4 vie for District 30 House seat
Voters in the Kenai-Soldotna area will have a handful of candidates to choose from this fall when deciding who they want to represent them in the state House of Representatives. One caveat: they’re all conservative, and three are running in the primary on Aug. 18.
District 30 is currently represented by Gary Knopp, a two-term representative from Kenai. He’s running for a third term, but Ron Gillham of Ridgeway, Kelly Wolf of Kenai, and James Baisden of Kenai have all stepped forward to challenge him. Gillham and Wolf are running as Republicans in the primary, while Baisden is running as a nonpartisan candidate in the general.
Knopp drew the ire of some local Republicans in 2019 when he decided to caucus with the bipartisan House majority, leading to a recall effort and censure from the District 30 Republicans. The official local organization has endorsed Gillham.
Wolf said he withdrew from his leadership role in the local district because of the fragmentation and what he described as immature behavior. Having served in the House back in 2004, Wolf said he decided to run again because he is frustrated with the process in Juneau.
"I understand there are legislative leaders that call themselves conservative, but they’re not, and they’re not listening to the constituents," he said. "That’s the reason I got concerned, and I said hey, I’ve spent the last twenty plus years doing public service with Youth Restoration Corps and five years of my life in the last twenty years, I’ve spent in politics, and I consider it public service—not a place of stature or presence, it’s public service, serving my community."
He cited the issues of dispelling binding caucuses, implementing a state spending cap, and paying out the Permanent Fund Dividend as priorities. He said voters are divided in the district and may be angry at Knopp or fearful of him because he says he is planning to go in and make changes in Juneau.
Knopp agreed that the district is fractured, particularly the Republican Party, as some members continue to move to the right, focused on the PFD issue. Despite the recall effort and the District 30 board’s calls for him to not run as a Republican, he said his move to work across the aisle with the bipartisan majority was to make sure the House did not divide and fail.
Going into a third term, he said it’s important that people be realistic about the state’s fiscal situation.
"The numbers don’t lie—the state simply has no money," Knopp said. "We’re just on the verge of being broke.
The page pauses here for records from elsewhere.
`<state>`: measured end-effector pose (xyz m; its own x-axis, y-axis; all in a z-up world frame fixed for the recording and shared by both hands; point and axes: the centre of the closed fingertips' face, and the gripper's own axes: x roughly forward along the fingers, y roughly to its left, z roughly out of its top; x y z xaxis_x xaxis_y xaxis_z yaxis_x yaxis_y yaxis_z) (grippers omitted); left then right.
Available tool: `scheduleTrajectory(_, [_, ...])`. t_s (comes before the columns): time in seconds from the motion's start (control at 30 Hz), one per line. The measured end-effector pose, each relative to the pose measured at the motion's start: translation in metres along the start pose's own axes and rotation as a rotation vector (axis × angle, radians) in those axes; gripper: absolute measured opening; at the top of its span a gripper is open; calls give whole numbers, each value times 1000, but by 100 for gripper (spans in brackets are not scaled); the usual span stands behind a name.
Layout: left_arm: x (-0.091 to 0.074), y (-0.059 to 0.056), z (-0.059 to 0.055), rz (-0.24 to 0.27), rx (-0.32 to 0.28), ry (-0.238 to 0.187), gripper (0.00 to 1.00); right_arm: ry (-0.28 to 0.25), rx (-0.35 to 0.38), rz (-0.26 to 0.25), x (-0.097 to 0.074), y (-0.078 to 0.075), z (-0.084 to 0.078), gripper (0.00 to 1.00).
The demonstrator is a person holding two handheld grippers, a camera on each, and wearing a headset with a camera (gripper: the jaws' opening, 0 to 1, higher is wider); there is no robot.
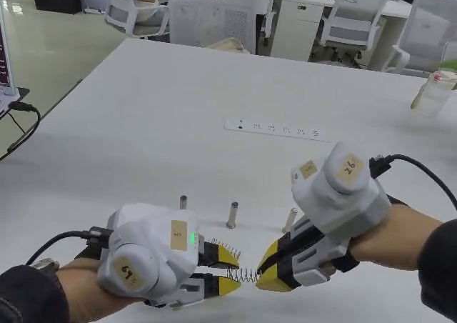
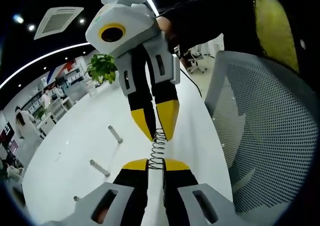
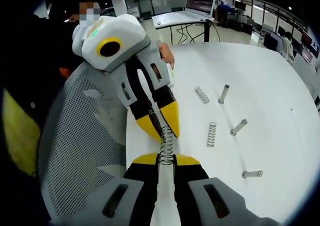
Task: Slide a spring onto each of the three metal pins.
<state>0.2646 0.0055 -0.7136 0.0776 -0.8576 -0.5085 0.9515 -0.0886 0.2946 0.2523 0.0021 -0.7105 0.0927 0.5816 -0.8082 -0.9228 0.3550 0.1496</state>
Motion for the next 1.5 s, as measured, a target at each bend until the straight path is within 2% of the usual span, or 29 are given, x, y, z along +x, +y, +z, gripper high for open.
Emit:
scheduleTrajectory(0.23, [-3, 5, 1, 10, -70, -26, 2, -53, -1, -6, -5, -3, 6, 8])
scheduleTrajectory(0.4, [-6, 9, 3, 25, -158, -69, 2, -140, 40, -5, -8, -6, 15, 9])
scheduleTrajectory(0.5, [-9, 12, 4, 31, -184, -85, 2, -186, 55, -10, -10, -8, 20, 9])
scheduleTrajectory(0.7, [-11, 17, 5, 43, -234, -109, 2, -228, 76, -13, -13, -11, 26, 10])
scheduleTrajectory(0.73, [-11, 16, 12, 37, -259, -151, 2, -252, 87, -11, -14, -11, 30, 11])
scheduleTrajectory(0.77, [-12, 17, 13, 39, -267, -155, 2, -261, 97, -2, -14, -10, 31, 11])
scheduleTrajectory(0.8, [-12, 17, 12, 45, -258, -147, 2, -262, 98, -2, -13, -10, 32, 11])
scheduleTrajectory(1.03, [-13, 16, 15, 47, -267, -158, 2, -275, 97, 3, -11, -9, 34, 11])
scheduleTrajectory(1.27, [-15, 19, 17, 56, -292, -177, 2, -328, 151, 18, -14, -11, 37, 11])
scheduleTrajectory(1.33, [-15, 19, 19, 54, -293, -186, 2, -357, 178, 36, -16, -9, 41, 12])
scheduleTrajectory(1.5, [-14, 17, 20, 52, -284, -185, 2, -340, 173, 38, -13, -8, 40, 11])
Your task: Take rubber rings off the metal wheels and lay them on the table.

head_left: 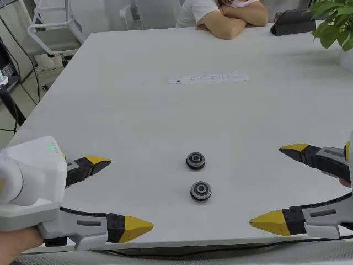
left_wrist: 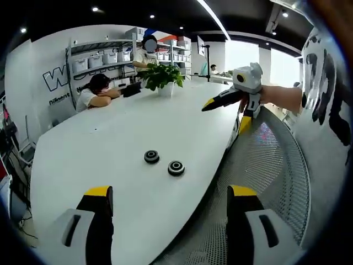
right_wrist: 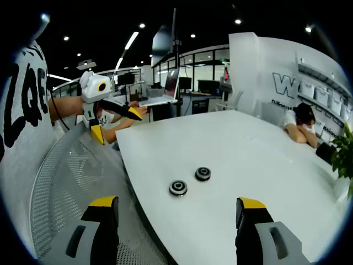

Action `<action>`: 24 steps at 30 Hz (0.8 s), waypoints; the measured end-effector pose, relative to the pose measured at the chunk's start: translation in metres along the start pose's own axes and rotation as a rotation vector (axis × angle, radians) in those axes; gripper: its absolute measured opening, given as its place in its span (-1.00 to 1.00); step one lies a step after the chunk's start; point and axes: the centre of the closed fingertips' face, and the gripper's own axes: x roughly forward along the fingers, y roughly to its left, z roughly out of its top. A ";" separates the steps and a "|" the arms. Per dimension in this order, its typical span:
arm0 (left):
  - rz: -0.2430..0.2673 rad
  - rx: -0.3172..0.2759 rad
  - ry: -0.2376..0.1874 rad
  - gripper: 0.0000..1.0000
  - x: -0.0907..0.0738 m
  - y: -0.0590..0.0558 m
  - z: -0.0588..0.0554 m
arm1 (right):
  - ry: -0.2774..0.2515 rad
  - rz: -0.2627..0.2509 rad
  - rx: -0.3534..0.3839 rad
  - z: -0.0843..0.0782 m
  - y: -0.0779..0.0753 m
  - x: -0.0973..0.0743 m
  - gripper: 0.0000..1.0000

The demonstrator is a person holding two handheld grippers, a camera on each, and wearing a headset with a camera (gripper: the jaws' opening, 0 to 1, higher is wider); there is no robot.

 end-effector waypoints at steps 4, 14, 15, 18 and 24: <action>-0.001 -0.001 -0.001 0.66 0.001 0.000 0.000 | 0.012 0.011 0.000 -0.003 0.002 0.001 0.98; -0.004 0.003 -0.003 0.64 0.002 0.000 -0.002 | 0.059 0.026 -0.014 -0.012 0.006 0.004 0.85; -0.004 0.002 -0.002 0.64 0.002 0.000 -0.002 | 0.058 0.027 -0.016 -0.011 0.006 0.004 0.85; -0.006 0.002 0.001 0.64 0.002 0.000 -0.003 | 0.061 0.027 -0.010 -0.011 0.006 0.004 0.92; -0.005 0.001 0.001 0.64 0.003 0.001 -0.002 | 0.050 0.042 -0.001 -0.009 0.008 0.005 0.89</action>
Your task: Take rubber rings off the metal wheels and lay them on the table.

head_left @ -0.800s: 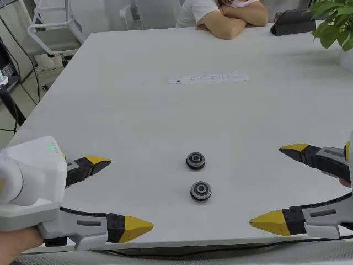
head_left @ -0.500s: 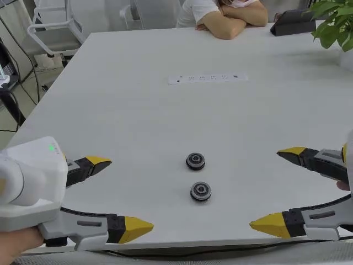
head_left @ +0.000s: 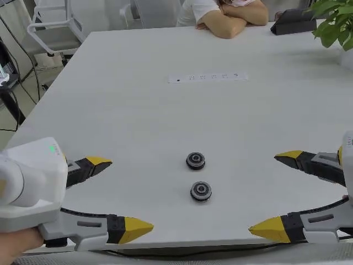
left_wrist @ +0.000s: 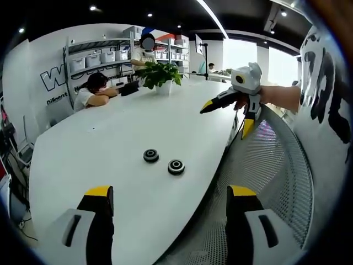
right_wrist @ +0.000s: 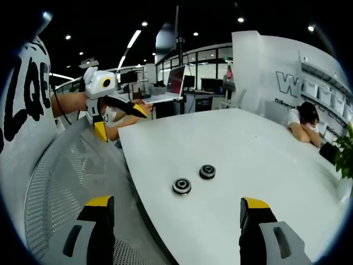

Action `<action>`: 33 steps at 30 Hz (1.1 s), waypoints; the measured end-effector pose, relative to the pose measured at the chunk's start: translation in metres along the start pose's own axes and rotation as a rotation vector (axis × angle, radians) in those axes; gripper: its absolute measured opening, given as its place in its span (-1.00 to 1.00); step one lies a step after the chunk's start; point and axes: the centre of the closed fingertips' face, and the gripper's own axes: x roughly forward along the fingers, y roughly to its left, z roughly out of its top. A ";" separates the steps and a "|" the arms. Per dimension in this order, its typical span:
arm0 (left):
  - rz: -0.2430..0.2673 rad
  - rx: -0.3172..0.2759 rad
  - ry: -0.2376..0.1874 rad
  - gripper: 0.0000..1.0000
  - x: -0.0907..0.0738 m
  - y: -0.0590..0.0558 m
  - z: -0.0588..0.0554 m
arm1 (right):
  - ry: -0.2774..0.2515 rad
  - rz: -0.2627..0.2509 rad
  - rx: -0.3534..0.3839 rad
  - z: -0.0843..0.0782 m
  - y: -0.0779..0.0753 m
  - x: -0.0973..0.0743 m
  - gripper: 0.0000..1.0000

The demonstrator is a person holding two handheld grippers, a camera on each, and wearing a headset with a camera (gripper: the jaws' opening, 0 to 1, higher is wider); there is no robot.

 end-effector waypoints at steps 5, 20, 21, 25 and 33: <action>0.001 -0.002 -0.001 0.64 0.001 0.001 0.000 | -0.008 -0.008 -0.002 0.001 -0.002 0.000 0.95; -0.013 -0.001 0.000 0.66 0.005 0.002 0.001 | 0.003 0.001 0.006 -0.002 -0.004 0.001 0.87; -0.011 0.000 0.000 0.66 0.005 0.002 0.000 | 0.002 0.001 0.007 -0.002 -0.004 0.001 0.87; -0.010 -0.006 0.002 0.65 0.006 0.003 0.000 | 0.001 0.005 0.010 -0.002 -0.004 0.001 0.83; -0.020 0.001 -0.007 0.64 0.008 0.002 0.001 | 0.007 0.004 0.022 -0.003 -0.006 0.002 0.82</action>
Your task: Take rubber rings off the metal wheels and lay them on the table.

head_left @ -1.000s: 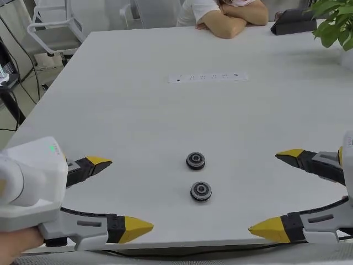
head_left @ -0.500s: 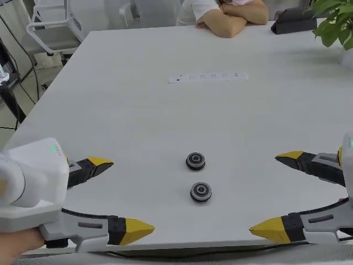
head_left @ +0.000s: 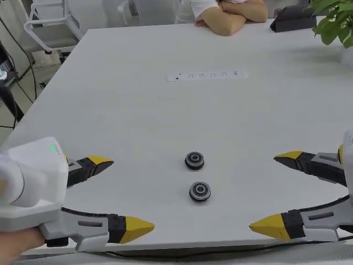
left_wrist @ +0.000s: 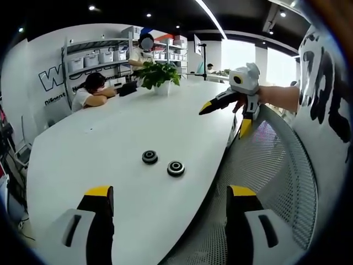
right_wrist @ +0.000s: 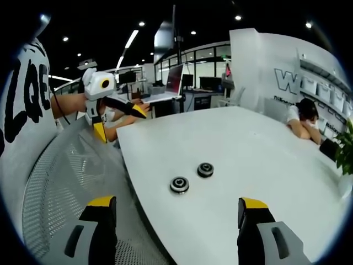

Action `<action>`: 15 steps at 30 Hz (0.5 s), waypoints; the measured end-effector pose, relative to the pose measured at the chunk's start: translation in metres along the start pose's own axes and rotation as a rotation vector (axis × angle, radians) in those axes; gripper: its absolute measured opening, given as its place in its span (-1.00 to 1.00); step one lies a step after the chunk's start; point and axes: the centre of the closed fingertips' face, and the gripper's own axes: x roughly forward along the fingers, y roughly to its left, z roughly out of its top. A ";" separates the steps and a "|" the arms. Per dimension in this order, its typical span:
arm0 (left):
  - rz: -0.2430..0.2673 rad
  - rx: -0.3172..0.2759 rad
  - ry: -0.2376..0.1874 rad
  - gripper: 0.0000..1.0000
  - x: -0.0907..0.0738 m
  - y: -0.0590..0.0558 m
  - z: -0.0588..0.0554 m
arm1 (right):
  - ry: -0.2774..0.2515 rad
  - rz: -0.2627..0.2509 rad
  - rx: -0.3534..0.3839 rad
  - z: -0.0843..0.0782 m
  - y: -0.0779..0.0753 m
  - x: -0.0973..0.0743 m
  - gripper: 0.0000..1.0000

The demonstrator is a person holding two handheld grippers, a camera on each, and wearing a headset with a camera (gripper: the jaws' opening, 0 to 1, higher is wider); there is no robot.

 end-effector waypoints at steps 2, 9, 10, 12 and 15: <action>0.000 0.000 0.001 0.64 0.000 0.000 0.000 | -0.006 0.000 -0.003 0.001 0.000 0.000 0.81; -0.001 0.004 0.008 0.63 -0.001 0.000 -0.002 | -0.008 -0.002 -0.004 0.002 0.000 -0.002 0.77; 0.000 0.004 0.009 0.63 -0.001 0.000 -0.002 | -0.008 -0.002 -0.005 0.002 0.000 -0.002 0.77; -0.001 0.006 0.006 0.62 -0.001 0.000 -0.001 | -0.006 0.000 -0.006 0.002 0.001 -0.002 0.76; -0.015 0.022 0.016 0.62 -0.001 -0.002 -0.002 | -0.006 0.005 -0.011 0.003 0.002 -0.002 0.75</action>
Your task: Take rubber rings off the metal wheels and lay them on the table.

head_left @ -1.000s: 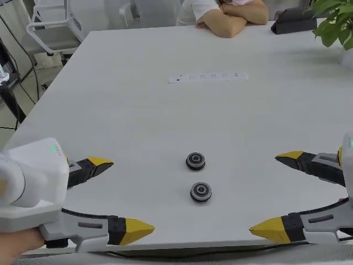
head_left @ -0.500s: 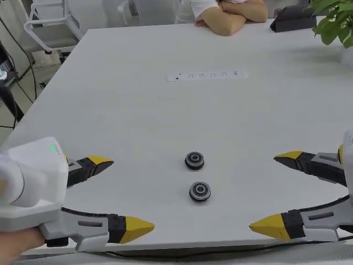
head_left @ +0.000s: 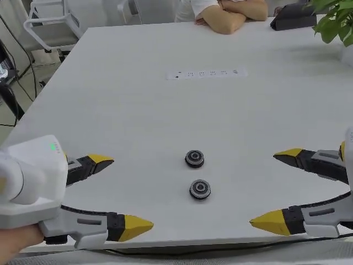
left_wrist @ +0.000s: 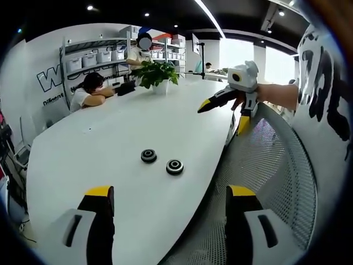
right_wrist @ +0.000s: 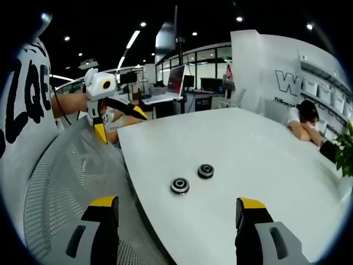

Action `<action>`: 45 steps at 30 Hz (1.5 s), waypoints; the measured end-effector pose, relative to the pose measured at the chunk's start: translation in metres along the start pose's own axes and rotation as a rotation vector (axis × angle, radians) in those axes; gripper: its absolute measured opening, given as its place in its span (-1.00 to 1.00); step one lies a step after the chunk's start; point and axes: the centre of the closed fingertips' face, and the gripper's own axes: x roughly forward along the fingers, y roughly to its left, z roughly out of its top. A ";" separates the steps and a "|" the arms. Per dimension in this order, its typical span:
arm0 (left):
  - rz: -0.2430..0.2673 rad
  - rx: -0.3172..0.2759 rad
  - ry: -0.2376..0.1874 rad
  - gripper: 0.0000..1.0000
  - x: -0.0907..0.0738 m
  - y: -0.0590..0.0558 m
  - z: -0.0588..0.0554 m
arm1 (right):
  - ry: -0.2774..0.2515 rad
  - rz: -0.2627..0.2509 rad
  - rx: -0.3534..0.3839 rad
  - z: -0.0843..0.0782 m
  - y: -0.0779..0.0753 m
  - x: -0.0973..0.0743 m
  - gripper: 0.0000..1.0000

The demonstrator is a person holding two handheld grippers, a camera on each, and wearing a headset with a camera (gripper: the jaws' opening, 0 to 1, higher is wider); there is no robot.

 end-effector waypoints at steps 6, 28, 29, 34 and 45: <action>-0.010 0.029 0.002 0.58 0.000 -0.001 0.003 | 0.001 0.002 -0.006 0.004 -0.001 0.000 0.72; -0.026 0.043 -0.021 0.55 0.006 0.001 0.017 | -0.027 0.013 -0.052 0.023 -0.011 0.004 0.62; -0.027 0.045 -0.021 0.55 0.007 0.001 0.017 | -0.029 0.013 -0.053 0.024 -0.011 0.004 0.62; -0.032 0.054 -0.018 0.55 0.009 0.002 0.019 | -0.037 0.019 -0.058 0.027 -0.013 0.007 0.60; -0.044 0.070 -0.015 0.52 0.016 0.004 0.023 | -0.049 0.032 -0.051 0.032 -0.021 0.015 0.53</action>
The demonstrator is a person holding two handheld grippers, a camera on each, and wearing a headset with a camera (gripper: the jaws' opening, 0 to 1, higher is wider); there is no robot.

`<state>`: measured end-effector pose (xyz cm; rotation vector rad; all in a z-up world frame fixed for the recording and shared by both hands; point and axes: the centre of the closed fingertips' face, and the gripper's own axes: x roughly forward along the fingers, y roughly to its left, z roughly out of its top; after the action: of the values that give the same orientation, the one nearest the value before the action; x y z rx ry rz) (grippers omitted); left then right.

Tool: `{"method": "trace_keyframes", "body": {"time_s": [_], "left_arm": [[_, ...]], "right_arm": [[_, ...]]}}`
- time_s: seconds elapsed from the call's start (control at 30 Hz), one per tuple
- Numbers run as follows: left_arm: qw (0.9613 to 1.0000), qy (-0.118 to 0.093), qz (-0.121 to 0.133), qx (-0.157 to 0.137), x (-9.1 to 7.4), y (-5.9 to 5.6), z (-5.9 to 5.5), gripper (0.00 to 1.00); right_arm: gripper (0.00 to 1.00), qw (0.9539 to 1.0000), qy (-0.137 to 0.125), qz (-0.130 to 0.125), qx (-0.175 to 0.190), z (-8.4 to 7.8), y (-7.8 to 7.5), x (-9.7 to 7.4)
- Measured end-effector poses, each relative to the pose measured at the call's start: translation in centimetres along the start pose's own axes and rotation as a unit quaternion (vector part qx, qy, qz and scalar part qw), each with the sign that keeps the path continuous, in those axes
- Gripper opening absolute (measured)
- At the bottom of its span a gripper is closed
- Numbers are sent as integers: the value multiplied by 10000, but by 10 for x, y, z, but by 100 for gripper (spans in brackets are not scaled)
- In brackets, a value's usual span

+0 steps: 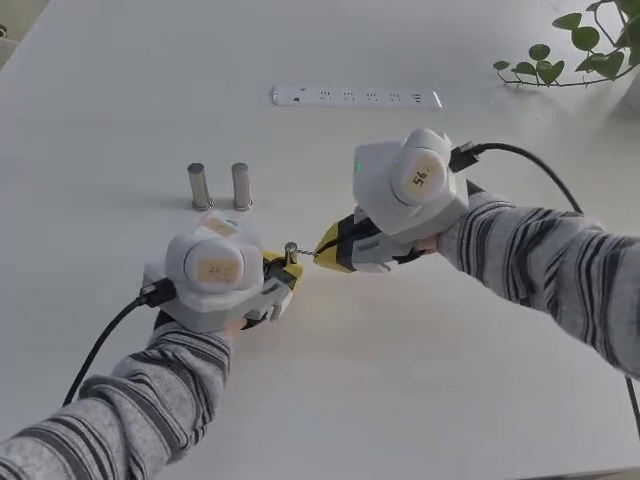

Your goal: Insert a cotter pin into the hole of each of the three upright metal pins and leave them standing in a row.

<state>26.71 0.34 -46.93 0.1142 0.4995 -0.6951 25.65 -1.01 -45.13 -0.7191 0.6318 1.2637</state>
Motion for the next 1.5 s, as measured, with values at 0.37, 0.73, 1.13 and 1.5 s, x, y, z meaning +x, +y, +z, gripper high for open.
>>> {"method": "trace_keyframes", "body": {"time_s": [0.37,0.73,1.13,1.5], "left_arm": [[10000,-6,13,57,1,0,0,5],[10000,-12,-4,72,1,-1,0,5],[10000,-9,-15,81,1,-1,0,5],[9999,-7,-29,133,1,-2,0,5]], "right_arm": [[0,10000,18,34,-65,-1,1,1],[0,9998,-153,86,55,2,0,0],[0,9998,-119,56,-131,7,4,-2],[0,9996,-176,63,-228,9,6,-5]]}}
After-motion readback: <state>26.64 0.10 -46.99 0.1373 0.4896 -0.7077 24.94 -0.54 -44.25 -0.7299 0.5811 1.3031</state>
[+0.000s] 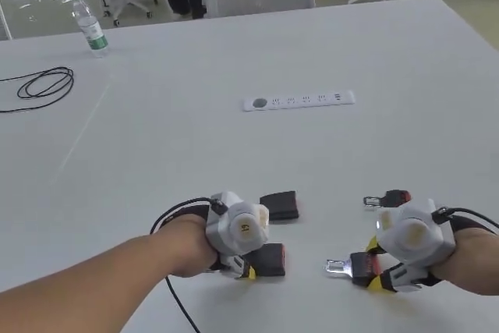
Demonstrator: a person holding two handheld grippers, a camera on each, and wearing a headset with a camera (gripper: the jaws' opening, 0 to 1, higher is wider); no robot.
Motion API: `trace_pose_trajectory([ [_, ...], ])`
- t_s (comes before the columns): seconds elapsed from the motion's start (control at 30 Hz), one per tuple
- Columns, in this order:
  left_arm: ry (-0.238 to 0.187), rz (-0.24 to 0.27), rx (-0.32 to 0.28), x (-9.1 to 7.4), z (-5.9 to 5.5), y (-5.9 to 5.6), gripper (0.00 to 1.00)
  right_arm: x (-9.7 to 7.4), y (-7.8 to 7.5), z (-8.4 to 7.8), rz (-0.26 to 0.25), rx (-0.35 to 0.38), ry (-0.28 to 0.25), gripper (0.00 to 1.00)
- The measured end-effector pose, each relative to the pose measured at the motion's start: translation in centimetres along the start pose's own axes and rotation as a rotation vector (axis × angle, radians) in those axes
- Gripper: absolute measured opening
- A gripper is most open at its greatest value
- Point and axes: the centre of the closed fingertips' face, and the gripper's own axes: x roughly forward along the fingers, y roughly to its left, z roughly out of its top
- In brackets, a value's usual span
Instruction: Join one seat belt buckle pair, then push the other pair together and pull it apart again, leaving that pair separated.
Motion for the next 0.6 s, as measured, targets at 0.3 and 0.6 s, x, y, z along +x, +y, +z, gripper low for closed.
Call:
trace_pose_trajectory([
  [0.3, -0.006, 0.000, 0.002, 0.0, 0.0, -0.1, 0.32, 1.4, 0.5, 2.7, -0.004, -0.003, -0.055, 0.34],
  [0.6, -0.004, -0.006, 0.008, 0.1, 0.1, 0.0, 0.32, 2.5, -0.3, 4.8, -0.025, 0.035, -0.078, 0.34],
])
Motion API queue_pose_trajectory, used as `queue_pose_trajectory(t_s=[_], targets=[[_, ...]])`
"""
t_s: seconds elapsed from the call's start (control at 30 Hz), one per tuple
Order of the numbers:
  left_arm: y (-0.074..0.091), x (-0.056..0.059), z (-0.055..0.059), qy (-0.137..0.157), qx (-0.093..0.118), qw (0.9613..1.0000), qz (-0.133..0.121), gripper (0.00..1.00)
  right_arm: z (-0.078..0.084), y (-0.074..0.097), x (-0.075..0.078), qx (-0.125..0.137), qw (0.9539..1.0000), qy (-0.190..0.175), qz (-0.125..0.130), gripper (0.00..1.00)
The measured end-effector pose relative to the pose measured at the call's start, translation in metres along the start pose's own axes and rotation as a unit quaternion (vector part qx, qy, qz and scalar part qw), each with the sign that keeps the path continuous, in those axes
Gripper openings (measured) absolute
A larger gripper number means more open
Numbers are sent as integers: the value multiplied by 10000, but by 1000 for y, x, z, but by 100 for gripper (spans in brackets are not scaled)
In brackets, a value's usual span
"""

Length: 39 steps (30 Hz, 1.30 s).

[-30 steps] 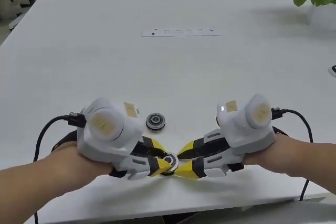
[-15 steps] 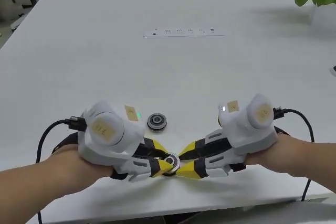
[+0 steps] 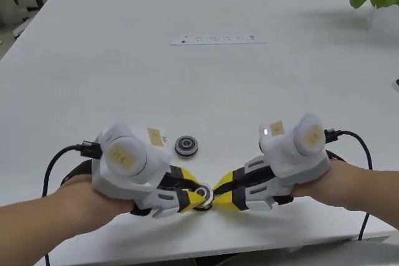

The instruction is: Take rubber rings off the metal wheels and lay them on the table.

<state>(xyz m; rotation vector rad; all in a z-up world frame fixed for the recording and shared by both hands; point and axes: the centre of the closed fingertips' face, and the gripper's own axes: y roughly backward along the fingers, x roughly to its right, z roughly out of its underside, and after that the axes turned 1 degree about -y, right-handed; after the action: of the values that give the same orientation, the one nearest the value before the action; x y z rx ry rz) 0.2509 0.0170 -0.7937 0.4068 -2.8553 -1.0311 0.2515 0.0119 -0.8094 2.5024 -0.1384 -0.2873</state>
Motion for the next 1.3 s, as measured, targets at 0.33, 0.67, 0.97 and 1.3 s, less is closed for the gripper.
queue_pose_trajectory(t_s=[0.33,0.67,0.97,1.3], targets=[[1,0,1,-42,-26,10000,-47,13,-1,-1,1,21,9991,-416,-16,0],[1,0,2,-169,-142,9997,-92,12,-1,0,5,86,9955,-939,-48,0],[1,-1,2,-174,-175,9996,-104,12,-11,4,10,384,9905,-1320,-30,0],[0,-3,2,-152,-228,9995,-152,12,-18,4,8,570,9852,-1613,-114,0]])
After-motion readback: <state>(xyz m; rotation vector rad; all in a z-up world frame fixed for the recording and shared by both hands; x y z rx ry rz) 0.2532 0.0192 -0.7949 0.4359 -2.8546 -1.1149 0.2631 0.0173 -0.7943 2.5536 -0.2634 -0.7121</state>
It doesn’t help that the governor continues to tout full PFDs and back payments. It simply doesn’t help to do that when you know the math doesn’t work; it can’t be done. If you take the earnings reserve and spend it, it’s not there to work for you. When you passed SB 26 to use the POMV plan, it was never mathematically possible to follow that formula and the old statutory formula to calculate at the same time what you could draw. And to overdraw, when we spend more than what we’re taking in— you continue to spiral down that hill. We get crucified for spending $14, $15, $16 billion over the past five years, they’re asking us to continue down that path."
Gillham, who previously ran against Sen. Peter Micciche (R-O) in 2018 on a platform of restoring back PFD payments and cutting state spending, did not return a request for an interview.
Baisden, who currently serves as chief of staff for Kenai Peninsula Borough Mayor Charlie Pierce, said he chose to run because of concerns about the state continuing to kick the budget can down the road.
"What I see us doing is we’re not willing to make the hard decisions now," he said. "We keep on pushing it off. We push our debt off, we increase the debt. At some point, our children are going to have to pay for our debts because we are not willing to make the hard decisions. We need a group of people that can be like that."
Baisden said he is a conservative and Republican but is running as a nonpartisan in the November general election.
Wolf, Knopp and Baisden all say their campaigns will be using social media heavily in connection with restrictions due to the pandemic, but will be trying to reach out to constituents as much as they can. The primary election is scheduled for Aug. 18.
Editor's note: This article has been corrected to reflect that James Baisden lives in Kenai.